Look for the word "document" in the entries below, then copy every line that has it.

........

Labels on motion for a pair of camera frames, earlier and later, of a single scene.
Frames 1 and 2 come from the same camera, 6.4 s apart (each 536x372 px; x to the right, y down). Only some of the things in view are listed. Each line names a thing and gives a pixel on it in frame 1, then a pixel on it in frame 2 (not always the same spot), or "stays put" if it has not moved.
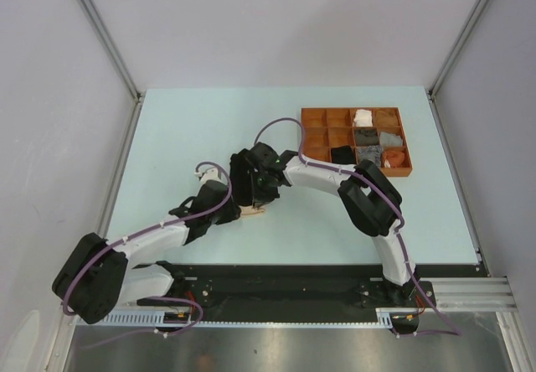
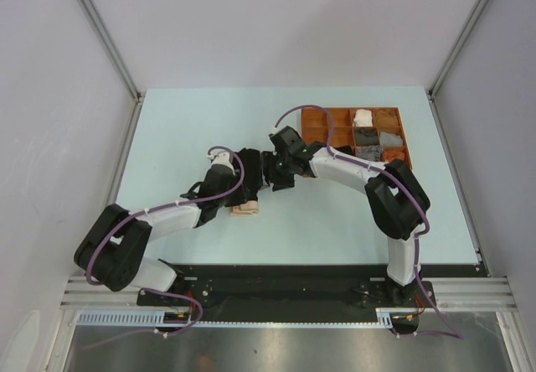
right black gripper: x=260 y=197 -> x=269 y=160
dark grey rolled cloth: x=366 y=136 stays put
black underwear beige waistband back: x=241 y=169 stays put
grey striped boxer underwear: x=373 y=152 stays put
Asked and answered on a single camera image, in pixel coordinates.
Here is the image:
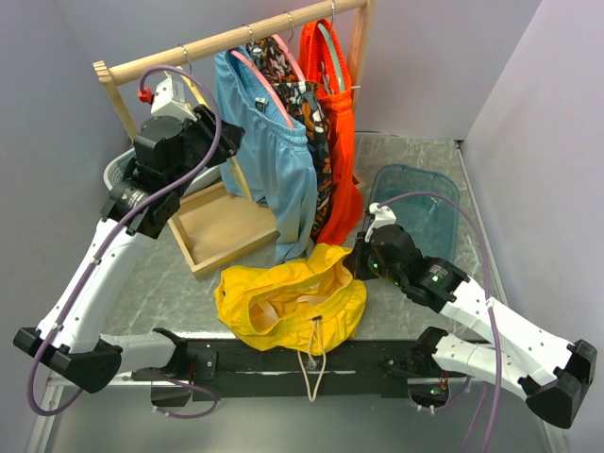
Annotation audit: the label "white laundry basket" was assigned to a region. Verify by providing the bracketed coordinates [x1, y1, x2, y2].
[103, 148, 220, 197]

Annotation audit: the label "yellow wooden hanger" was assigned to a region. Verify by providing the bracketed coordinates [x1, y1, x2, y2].
[164, 44, 251, 200]

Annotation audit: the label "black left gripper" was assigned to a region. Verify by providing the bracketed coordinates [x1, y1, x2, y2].
[168, 103, 245, 196]

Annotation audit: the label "wooden clothes rack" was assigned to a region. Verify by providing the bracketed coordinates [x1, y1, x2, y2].
[93, 1, 374, 277]

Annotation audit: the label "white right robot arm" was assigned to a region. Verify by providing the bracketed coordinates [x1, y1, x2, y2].
[344, 225, 597, 428]

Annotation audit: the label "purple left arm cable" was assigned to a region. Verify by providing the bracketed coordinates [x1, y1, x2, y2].
[26, 64, 224, 419]

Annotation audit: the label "light blue shorts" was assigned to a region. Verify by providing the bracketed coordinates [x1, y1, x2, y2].
[214, 51, 318, 263]

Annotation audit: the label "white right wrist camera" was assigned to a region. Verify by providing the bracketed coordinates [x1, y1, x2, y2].
[364, 202, 396, 243]

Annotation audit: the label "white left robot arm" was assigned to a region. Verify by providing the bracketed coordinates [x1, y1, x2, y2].
[13, 106, 244, 394]

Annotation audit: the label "teal plastic tray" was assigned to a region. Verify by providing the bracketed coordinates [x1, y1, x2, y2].
[369, 164, 460, 261]

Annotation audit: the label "floral patterned shorts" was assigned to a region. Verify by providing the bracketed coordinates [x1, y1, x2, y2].
[246, 35, 333, 241]

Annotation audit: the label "orange shorts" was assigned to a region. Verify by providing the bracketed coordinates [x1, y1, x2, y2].
[298, 19, 363, 244]

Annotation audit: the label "grey green hanger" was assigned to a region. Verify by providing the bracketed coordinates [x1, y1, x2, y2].
[317, 0, 348, 94]

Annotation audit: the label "yellow shorts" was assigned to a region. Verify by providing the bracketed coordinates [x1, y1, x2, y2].
[214, 243, 367, 356]

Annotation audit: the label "pink hanger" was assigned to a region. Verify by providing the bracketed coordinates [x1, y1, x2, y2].
[230, 25, 305, 128]

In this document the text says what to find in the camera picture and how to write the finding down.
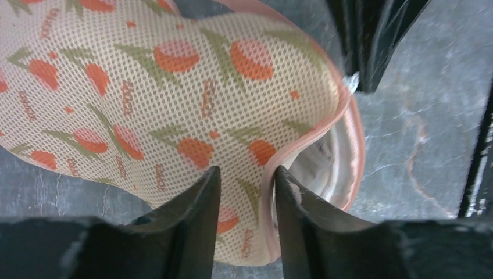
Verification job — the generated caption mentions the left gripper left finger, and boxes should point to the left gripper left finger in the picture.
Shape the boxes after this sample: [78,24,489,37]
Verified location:
[1,166,221,278]

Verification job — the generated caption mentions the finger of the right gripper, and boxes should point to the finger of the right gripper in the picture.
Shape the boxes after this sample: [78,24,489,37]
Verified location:
[358,0,430,93]
[326,0,370,77]

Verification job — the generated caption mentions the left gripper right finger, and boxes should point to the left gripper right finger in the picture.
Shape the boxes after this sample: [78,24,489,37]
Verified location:
[274,166,492,278]

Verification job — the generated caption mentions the white floral bag zipper pull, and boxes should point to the white floral bag zipper pull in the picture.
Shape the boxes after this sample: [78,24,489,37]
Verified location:
[342,72,360,94]

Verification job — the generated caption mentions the floral peach laundry bag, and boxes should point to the floral peach laundry bag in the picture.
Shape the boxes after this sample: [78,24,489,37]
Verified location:
[1,1,365,266]

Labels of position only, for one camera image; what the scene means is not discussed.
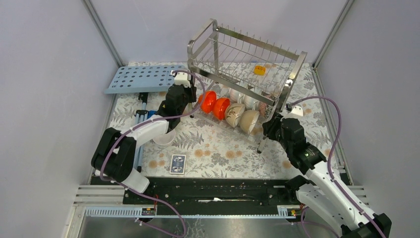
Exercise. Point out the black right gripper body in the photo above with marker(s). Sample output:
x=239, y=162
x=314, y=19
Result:
x=273, y=131

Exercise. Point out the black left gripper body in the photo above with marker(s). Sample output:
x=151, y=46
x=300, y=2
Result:
x=189, y=97

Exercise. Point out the orange bowl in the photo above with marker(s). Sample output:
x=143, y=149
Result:
x=220, y=107
x=207, y=101

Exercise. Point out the orange bowl front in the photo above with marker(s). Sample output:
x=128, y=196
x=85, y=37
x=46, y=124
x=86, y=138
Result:
x=220, y=107

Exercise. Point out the white plastic bowl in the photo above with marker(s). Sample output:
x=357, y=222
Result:
x=165, y=139

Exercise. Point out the stainless steel dish rack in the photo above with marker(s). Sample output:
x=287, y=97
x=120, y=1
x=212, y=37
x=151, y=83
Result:
x=227, y=57

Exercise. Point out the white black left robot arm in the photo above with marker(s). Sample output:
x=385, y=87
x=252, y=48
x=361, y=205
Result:
x=115, y=153

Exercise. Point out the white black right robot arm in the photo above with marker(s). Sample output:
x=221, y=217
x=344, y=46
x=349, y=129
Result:
x=320, y=189

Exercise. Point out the white ribbed bowl right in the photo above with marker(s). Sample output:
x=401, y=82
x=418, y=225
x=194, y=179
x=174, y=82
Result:
x=251, y=103

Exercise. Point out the light blue perforated tray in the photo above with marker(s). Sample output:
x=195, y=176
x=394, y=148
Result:
x=142, y=79

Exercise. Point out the patterned beige ceramic bowl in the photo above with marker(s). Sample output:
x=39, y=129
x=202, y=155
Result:
x=233, y=113

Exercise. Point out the blue playing card deck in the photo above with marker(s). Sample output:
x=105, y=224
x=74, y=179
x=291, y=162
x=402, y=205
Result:
x=177, y=165

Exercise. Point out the small yellow cup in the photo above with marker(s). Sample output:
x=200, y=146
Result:
x=259, y=70

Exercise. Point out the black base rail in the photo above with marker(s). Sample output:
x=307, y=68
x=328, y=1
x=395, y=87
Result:
x=237, y=196

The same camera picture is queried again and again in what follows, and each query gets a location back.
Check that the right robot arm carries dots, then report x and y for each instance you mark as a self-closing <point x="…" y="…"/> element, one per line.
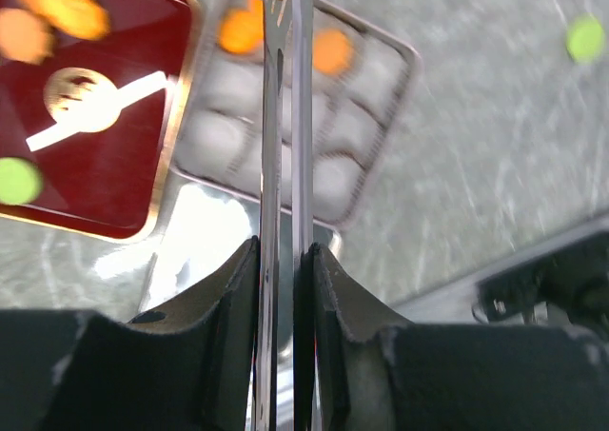
<point x="573" y="278"/>

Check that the orange star cookie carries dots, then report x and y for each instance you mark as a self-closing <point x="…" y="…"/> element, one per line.
<point x="82" y="19"/>

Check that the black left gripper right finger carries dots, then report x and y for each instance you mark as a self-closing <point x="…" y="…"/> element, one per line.
<point x="365" y="367"/>

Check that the green round cookie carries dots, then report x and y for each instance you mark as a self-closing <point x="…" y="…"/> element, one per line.
<point x="21" y="181"/>
<point x="585" y="39"/>

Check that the silver tin lid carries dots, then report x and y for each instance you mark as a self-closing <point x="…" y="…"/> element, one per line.
<point x="199" y="227"/>

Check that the orange fish cookie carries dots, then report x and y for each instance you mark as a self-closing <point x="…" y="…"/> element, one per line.
<point x="242" y="30"/>

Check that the grey metal tongs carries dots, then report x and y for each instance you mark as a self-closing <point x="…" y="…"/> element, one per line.
<point x="287" y="167"/>

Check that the red lacquer tray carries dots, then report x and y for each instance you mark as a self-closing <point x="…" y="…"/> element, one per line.
<point x="99" y="118"/>

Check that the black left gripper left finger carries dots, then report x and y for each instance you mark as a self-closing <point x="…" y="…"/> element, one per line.
<point x="182" y="365"/>

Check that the orange scalloped cookie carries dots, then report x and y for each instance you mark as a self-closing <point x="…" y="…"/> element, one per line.
<point x="25" y="37"/>

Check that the orange round cookie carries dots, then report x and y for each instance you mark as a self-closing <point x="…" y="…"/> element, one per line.
<point x="333" y="52"/>

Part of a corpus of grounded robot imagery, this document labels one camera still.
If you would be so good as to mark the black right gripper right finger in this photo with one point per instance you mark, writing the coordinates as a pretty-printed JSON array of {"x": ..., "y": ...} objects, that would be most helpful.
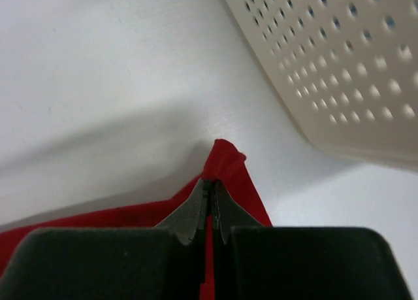
[{"x": 227, "y": 211}]

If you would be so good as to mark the cream plastic laundry basket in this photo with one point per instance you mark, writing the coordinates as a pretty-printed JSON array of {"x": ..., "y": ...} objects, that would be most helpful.
[{"x": 345, "y": 69}]

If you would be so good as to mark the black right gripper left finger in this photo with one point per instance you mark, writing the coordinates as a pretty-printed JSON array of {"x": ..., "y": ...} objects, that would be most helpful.
[{"x": 189, "y": 218}]

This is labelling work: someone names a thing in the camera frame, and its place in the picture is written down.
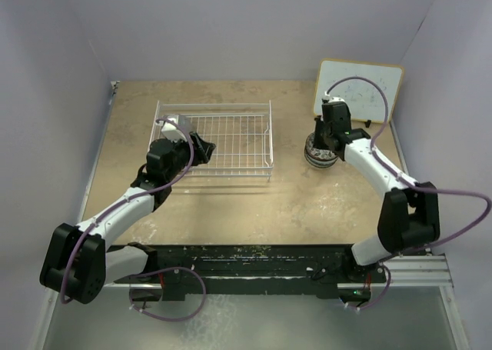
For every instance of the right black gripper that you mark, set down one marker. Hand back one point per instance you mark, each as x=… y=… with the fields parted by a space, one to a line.
x=319 y=124

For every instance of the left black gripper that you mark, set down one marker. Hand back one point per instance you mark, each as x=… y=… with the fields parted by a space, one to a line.
x=201 y=149

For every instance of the grey striped bowl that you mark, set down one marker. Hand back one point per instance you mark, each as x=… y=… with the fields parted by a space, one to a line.
x=319 y=158

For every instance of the white wire dish rack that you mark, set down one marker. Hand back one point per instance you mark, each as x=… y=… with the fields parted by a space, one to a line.
x=242 y=133

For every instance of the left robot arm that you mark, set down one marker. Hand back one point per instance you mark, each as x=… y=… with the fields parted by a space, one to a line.
x=79 y=260

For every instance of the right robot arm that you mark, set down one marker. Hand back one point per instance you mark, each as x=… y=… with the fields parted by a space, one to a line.
x=409 y=218

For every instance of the yellow framed whiteboard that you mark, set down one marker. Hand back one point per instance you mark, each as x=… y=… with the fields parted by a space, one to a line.
x=369 y=89

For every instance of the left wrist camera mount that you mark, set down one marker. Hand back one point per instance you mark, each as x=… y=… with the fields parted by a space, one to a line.
x=174 y=127

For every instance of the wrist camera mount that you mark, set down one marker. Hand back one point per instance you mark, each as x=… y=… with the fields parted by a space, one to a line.
x=174 y=127
x=330 y=99

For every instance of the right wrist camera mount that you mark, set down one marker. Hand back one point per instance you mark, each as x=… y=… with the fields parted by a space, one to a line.
x=330 y=99

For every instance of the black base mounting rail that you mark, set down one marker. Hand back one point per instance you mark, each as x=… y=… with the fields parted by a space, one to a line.
x=323 y=271

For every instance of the aluminium extrusion frame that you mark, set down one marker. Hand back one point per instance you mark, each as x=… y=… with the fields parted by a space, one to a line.
x=410 y=270

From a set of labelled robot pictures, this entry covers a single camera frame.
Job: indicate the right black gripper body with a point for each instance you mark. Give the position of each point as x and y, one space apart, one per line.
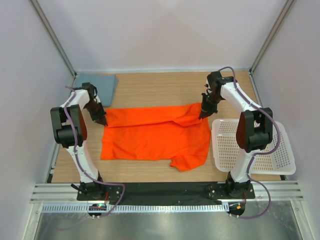
211 101

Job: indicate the white slotted cable duct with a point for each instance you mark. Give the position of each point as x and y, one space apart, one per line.
98 208

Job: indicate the white plastic basket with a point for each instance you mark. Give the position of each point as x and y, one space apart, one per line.
225 150

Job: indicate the orange t shirt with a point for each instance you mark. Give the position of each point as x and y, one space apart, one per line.
174 133

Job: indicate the aluminium rail frame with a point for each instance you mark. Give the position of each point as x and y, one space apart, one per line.
283 190

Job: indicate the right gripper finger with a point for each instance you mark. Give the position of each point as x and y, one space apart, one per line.
203 111
207 114

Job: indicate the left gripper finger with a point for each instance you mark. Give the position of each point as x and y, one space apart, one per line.
101 122
103 118

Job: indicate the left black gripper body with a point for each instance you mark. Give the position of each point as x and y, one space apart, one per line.
96 110

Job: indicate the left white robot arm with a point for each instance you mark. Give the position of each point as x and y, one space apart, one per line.
70 131

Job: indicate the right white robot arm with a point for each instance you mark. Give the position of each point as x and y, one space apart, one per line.
254 130

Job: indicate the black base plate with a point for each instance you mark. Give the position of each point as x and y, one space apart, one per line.
162 193

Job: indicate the folded blue-grey t shirt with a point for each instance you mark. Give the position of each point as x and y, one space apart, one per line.
106 85

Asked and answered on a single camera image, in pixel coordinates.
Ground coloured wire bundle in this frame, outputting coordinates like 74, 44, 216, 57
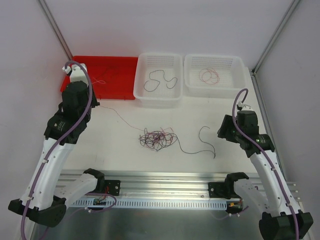
138, 126, 179, 152

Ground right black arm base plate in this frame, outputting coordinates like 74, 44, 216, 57
208, 182, 227, 199

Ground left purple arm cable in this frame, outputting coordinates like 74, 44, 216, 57
21, 62, 94, 240

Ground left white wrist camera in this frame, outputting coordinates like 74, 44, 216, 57
62, 64, 89, 85

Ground white middle mesh basket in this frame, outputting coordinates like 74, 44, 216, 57
133, 52, 183, 109

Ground white mesh basket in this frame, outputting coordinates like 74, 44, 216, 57
183, 54, 246, 99
133, 52, 183, 109

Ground dark wire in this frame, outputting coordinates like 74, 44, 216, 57
176, 126, 216, 159
143, 69, 179, 92
98, 65, 121, 78

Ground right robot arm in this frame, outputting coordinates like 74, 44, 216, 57
214, 110, 314, 240

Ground red plastic tray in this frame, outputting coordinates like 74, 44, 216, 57
72, 55, 138, 100

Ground thin pink wire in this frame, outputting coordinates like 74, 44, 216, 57
89, 76, 146, 132

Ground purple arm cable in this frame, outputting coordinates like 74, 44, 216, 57
21, 62, 94, 240
232, 88, 301, 240

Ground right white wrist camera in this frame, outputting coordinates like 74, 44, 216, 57
236, 101, 254, 112

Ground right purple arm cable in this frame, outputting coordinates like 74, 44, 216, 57
232, 88, 301, 240

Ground white slotted cable duct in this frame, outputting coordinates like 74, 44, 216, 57
71, 197, 227, 211

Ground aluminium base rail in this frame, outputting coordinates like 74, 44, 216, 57
57, 170, 300, 203

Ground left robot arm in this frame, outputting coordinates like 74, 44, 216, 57
8, 81, 105, 228

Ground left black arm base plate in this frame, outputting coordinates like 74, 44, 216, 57
102, 179, 121, 196

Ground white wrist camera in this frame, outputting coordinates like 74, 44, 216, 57
62, 64, 89, 85
236, 101, 254, 112

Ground white right mesh basket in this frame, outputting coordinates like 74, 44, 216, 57
183, 54, 246, 99

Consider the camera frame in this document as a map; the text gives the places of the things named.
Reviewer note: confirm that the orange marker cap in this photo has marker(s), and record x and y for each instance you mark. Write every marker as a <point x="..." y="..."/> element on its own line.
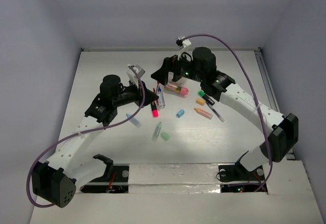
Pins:
<point x="200" y="102"/>

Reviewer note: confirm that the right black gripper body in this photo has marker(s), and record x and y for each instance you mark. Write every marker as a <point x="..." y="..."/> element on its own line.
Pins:
<point x="184" y="69"/>

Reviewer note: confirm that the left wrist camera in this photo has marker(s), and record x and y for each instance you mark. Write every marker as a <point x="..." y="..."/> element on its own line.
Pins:
<point x="135" y="73"/>

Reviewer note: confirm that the green marker cap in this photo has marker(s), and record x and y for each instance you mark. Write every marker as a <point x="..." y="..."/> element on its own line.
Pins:
<point x="165" y="136"/>

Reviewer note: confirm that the clear spray bottle blue cap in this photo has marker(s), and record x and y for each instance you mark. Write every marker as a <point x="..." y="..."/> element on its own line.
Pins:
<point x="161" y="100"/>

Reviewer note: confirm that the blue pastel highlighter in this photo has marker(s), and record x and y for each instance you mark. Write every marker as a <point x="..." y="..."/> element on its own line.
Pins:
<point x="134" y="121"/>

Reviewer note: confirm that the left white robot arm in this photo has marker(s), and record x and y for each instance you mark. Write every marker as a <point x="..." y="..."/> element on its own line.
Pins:
<point x="67" y="170"/>

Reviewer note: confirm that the dark blue pen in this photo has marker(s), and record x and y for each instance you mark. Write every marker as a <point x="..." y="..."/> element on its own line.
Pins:
<point x="215" y="112"/>

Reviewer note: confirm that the pink capped pencil tube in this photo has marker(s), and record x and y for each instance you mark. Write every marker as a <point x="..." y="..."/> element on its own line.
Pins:
<point x="182" y="91"/>

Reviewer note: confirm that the green black highlighter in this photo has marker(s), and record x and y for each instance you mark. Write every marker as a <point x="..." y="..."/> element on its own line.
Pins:
<point x="206" y="97"/>

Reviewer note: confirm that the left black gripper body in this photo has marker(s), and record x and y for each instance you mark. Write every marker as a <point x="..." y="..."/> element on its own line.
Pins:
<point x="140" y="94"/>

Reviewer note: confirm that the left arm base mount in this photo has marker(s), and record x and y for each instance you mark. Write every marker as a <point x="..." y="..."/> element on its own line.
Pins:
<point x="116" y="183"/>

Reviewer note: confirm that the orange pastel highlighter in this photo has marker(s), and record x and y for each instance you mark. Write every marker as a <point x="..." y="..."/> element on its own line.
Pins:
<point x="203" y="113"/>

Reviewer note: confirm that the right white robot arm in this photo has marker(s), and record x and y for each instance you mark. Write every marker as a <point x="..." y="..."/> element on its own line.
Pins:
<point x="281" y="130"/>

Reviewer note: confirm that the pink black highlighter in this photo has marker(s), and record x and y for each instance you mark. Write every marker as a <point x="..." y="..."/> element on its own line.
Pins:
<point x="154" y="110"/>

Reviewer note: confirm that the blue marker cap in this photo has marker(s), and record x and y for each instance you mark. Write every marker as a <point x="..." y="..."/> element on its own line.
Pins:
<point x="180" y="113"/>

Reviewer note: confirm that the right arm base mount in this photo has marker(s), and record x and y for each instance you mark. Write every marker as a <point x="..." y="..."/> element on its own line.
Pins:
<point x="234" y="182"/>

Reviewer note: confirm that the green pastel highlighter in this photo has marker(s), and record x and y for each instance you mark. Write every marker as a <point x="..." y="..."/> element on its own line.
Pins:
<point x="156" y="132"/>

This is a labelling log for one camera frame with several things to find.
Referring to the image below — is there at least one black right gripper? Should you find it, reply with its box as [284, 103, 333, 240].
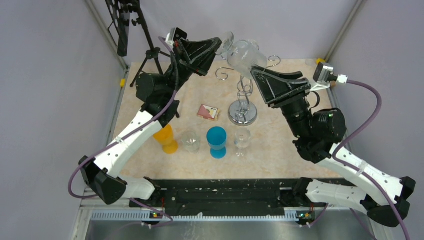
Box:
[251, 65, 312, 139]

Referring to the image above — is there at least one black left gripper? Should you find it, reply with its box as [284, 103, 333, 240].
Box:
[164, 37, 223, 99]

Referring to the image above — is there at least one clear small wine glass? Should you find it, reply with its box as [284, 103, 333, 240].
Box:
[234, 128, 251, 157]

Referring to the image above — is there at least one blue wine glass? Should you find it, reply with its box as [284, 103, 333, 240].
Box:
[206, 126, 227, 159]

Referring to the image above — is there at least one clear patterned wine glass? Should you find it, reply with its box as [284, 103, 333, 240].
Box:
[181, 131, 200, 153]

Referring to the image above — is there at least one yellow wine glass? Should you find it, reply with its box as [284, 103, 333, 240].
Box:
[153, 124, 179, 154]

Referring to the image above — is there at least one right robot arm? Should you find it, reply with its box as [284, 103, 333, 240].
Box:
[251, 66, 416, 228]

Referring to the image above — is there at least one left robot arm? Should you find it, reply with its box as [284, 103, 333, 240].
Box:
[78, 37, 222, 207]

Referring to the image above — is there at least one chrome wine glass rack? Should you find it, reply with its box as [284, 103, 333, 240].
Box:
[215, 55, 282, 127]

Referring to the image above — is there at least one black tripod stand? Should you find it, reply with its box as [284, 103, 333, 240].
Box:
[127, 0, 181, 119]

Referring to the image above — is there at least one yellow corner clamp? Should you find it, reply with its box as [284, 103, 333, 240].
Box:
[315, 58, 326, 65]

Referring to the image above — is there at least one playing card box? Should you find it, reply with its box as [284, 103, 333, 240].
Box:
[197, 104, 221, 122]

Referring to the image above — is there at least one yellow left edge clamp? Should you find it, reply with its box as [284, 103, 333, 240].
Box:
[119, 78, 126, 88]

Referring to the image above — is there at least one black perforated plate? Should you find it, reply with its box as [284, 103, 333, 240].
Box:
[105, 0, 131, 57]

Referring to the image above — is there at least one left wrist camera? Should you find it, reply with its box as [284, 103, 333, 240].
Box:
[165, 27, 188, 46]

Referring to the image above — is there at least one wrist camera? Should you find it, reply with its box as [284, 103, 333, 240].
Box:
[165, 27, 188, 46]
[310, 62, 348, 92]

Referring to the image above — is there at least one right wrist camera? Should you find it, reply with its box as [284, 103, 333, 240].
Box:
[310, 62, 348, 92]

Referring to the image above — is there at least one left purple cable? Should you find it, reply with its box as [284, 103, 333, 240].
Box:
[67, 35, 181, 226]

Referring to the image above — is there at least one purple cable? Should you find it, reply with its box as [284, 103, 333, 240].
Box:
[331, 79, 412, 240]
[67, 35, 181, 226]

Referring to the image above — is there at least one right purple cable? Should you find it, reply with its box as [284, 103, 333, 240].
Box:
[331, 79, 412, 240]

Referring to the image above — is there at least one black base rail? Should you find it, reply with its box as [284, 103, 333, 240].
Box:
[140, 178, 325, 217]

........

▶ **TASK RESPONSE**
In this document the text says what to find in the camera picture and how to write the finding down.
Part of a corpus of grounded robot imagery, this document labels one camera still.
Consider the camera frame in this document as a map; the text gives the places of the things named.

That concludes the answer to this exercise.